All of the records must come back exactly as they were given.
━━━ Available data
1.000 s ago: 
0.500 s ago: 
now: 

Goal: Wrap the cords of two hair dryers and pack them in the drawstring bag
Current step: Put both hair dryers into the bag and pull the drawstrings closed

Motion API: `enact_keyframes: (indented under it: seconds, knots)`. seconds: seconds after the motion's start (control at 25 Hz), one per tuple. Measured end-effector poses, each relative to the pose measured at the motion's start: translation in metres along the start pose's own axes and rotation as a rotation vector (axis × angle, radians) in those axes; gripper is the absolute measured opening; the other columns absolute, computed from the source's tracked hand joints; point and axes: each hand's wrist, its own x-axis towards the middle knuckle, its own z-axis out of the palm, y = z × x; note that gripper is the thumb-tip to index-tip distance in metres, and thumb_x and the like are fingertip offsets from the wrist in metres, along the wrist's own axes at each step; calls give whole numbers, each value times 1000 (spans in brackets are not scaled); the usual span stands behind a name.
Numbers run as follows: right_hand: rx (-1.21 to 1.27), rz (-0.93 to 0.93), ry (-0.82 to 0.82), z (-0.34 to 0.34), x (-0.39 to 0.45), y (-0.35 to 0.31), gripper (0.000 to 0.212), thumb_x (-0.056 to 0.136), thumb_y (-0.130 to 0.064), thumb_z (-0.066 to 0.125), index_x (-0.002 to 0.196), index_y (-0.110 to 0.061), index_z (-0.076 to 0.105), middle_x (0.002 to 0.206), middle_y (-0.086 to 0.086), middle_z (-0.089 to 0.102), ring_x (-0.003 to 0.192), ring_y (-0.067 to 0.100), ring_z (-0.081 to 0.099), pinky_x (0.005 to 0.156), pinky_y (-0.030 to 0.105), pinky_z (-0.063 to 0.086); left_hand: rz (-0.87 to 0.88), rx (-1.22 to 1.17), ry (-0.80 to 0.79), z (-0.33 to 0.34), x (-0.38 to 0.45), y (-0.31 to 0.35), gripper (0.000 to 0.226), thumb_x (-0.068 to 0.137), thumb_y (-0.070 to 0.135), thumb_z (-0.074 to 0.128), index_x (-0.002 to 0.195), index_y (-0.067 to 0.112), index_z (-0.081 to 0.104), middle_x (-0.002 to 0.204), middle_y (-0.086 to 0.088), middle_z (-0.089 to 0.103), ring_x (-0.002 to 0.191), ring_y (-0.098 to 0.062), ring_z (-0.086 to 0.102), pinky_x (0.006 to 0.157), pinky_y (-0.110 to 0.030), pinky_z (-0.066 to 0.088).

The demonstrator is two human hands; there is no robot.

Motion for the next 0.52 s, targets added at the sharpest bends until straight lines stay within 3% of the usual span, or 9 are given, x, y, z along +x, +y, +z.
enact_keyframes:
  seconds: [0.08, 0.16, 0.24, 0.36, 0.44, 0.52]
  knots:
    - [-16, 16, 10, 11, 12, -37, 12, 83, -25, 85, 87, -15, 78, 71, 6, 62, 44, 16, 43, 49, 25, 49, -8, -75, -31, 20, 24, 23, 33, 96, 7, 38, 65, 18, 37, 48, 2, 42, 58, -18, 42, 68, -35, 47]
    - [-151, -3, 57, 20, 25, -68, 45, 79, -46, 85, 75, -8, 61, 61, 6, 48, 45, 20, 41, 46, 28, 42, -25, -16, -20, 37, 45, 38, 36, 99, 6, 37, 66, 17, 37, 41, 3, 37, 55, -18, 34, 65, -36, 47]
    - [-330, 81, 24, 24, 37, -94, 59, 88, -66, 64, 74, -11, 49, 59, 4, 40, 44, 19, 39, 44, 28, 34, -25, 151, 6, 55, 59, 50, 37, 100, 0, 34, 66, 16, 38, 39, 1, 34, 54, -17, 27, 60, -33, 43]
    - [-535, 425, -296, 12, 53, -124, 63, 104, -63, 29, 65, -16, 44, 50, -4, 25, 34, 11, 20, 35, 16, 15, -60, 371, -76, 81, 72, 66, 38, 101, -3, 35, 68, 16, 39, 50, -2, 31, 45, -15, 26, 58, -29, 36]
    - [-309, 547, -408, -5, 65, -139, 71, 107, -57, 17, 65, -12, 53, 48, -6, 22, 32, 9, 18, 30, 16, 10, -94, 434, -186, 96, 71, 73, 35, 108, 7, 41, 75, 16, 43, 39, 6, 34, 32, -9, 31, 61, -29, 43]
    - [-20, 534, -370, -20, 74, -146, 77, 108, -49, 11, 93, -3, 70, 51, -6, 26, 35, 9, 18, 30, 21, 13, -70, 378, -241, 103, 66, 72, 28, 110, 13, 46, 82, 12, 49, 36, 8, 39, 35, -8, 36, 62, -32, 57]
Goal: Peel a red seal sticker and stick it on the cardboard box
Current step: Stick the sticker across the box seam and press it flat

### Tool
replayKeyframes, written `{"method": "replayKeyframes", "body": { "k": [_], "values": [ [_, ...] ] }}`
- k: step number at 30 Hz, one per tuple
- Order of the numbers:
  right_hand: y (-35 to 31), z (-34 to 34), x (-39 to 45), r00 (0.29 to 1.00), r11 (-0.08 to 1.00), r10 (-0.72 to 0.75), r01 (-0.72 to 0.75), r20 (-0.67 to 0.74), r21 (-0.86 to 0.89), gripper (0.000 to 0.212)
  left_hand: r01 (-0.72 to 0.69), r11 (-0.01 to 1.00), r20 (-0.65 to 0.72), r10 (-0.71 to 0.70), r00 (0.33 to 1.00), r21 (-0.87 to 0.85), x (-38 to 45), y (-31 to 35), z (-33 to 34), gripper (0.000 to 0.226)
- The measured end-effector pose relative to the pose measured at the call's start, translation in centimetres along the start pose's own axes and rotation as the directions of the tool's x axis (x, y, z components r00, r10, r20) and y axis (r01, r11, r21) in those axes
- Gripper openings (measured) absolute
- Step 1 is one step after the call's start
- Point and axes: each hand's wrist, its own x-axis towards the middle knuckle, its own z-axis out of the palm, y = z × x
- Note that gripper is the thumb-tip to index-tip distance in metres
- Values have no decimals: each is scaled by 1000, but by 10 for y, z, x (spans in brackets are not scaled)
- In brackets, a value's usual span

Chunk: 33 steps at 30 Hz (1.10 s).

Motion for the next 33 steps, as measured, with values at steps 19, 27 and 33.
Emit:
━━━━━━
| Solution for this task |
1.000 s ago: 
0.500 s ago: 
now: 

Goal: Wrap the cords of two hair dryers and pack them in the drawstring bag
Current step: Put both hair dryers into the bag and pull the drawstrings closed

Motion API: `enact_keyframes: (indented under it: seconds, knots)`. seconds: seconds after the motion's start (control at 25 Hz), one per tuple. Measured end-effector poses, each relative to the pose measured at the motion's start: translation in metres along the start pose's own axes and rotation as a rotation vector (axis × angle, radians) in those axes; gripper is the absolute measured opening; the other columns absolute, computed from the source's tracked hand joints; point and axes: each hand's wrist, its own x-axis towards the middle knuckle, its own z-axis out of the palm, y = z × x; note that gripper is the thumb-tip to index-tip distance in metres, and thumb_x and the like are fingertip offsets from the wrist in metres, along the wrist's own axes at each step; calls give whole numbers, each value times 1000 (spans in brackets are not scaled); the usual span stands behind a name.
Numbers run as follows: right_hand: rx (-1.21 to 1.27), rz (-0.93 to 0.93), ry (-0.82 to 0.82), z (-0.34 to 0.34), x (-0.39 to 0.45), y (-0.35 to 0.31), gripper (0.000 to 0.212), thumb_x (-0.056 to 0.136), thumb_y (-0.130 to 0.064), thumb_z (-0.066 to 0.125), index_x (-0.002 to 0.196), index_y (-0.110 to 0.061), index_z (-0.076 to 0.105), middle_x (0.002 to 0.206), middle_y (-0.086 to 0.086), middle_z (-0.089 to 0.102), ring_x (-0.003 to 0.192), ring_y (-0.067 to 0.100), ring_z (-0.081 to 0.099), pinky_x (0.005 to 0.156), pinky_y (-0.030 to 0.105), pinky_z (-0.063 to 0.086); left_hand: rz (-0.87 to 0.88), rx (-1.22 to 1.17), ry (-0.80 to 0.79), z (-0.33 to 0.34), x (-0.38 to 0.45), y (-0.31 to 0.35), gripper (0.000 to 0.226), thumb_x (-0.068 to 0.137), thumb_y (-0.070 to 0.135), thumb_z (-0.074 to 0.128), index_x (-0.002 to 0.195), index_y (-0.067 to 0.112), index_z (-0.081 to 0.104), middle_x (-0.002 to 0.204), middle_y (-0.086 to 0.088), middle_z (-0.089 to 0.103), ring_x (-0.002 to 0.191), ring_y (-0.098 to 0.062), ring_z (-0.086 to 0.102), pinky_x (0.006 to 0.157), pinky_y (-0.110 to 0.030), pinky_z (-0.066 to 0.088).

The demonstrator is two human hands; there is no robot.

Motion for the next 0.52 s, targets added at the sharpest bends until straight lines stay within 3% of the usual span, or 9 are given, x, y, z along +x, +y, +z.
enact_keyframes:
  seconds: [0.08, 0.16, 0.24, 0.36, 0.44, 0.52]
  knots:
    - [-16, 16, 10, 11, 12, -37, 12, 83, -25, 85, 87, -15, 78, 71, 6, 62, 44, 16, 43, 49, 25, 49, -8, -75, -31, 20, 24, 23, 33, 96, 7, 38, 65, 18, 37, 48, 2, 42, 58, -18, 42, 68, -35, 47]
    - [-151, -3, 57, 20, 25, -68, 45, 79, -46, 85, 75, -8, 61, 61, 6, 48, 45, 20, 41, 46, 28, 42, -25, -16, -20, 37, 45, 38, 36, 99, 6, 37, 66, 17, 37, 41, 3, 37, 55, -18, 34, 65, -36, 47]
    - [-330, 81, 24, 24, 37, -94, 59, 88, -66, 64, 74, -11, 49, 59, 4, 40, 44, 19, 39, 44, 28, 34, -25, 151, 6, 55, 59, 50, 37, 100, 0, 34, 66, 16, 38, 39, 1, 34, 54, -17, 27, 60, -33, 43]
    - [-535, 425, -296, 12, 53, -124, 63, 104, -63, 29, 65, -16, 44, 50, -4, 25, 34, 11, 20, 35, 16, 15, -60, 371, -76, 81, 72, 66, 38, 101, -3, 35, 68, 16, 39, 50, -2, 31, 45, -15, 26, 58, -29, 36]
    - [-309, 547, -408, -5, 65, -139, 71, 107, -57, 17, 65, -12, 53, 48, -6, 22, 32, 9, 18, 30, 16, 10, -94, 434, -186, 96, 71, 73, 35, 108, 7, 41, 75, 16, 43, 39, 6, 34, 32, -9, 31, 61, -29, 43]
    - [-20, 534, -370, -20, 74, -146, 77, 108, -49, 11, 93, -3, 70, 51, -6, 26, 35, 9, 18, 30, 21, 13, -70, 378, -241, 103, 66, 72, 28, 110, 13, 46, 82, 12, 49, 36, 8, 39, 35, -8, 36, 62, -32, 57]
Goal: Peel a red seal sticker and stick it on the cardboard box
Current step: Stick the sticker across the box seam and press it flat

### Tool
replayKeyframes, written `{"method": "replayKeyframes", "body": { "k": [_], "values": [ [_, ...] ] }}`
- k: step number at 30 Hz, one per tuple
- Order of the numbers:
  right_hand: y (-35 to 31), z (-34 to 34), x (-39 to 45), r00 (0.29 to 1.00), r11 (-0.08 to 1.00), r10 (-0.72 to 0.75), r01 (-0.72 to 0.75), r20 (-0.67 to 0.74), r21 (-0.86 to 0.89), gripper (0.000 to 0.212)
  left_hand: r01 (-0.72 to 0.69), r11 (-0.01 to 1.00), r20 (-0.65 to 0.72), r10 (-0.71 to 0.70), r00 (0.33 to 1.00), r21 (-0.87 to 0.85), x (-38 to 45), y (-31 to 35), z (-33 to 34), gripper (0.000 to 0.226)
- The measured end-effector pose relative to the pose measured at the call's start, translation in centimetres along the start pose's own axes and rotation as the directions of the tool's x axis (x, y, z components r00, r10, r20) and y axis (r01, r11, r21) in those axes
- Gripper openings (measured) absolute
- Step 1 is one step after the call's start
- Point and axes: each hand's wrist, its own x-axis towards the middle knuckle, its own z-axis out of the palm, y = z × x
- Note that gripper is the thumb-tip to index-tip distance in metres
- Values have no decimals: each is scaled by 1000, but by 10 for y, z, x (spans in brackets are not scaled)
- In brackets, a value's usual span

Chunk: 33 steps at 30 Hz (1.10 s).

Motion for the next 33 steps, as measured, with values at steps 19, 27 and 33.
Emit:

This exercise has nothing further to it.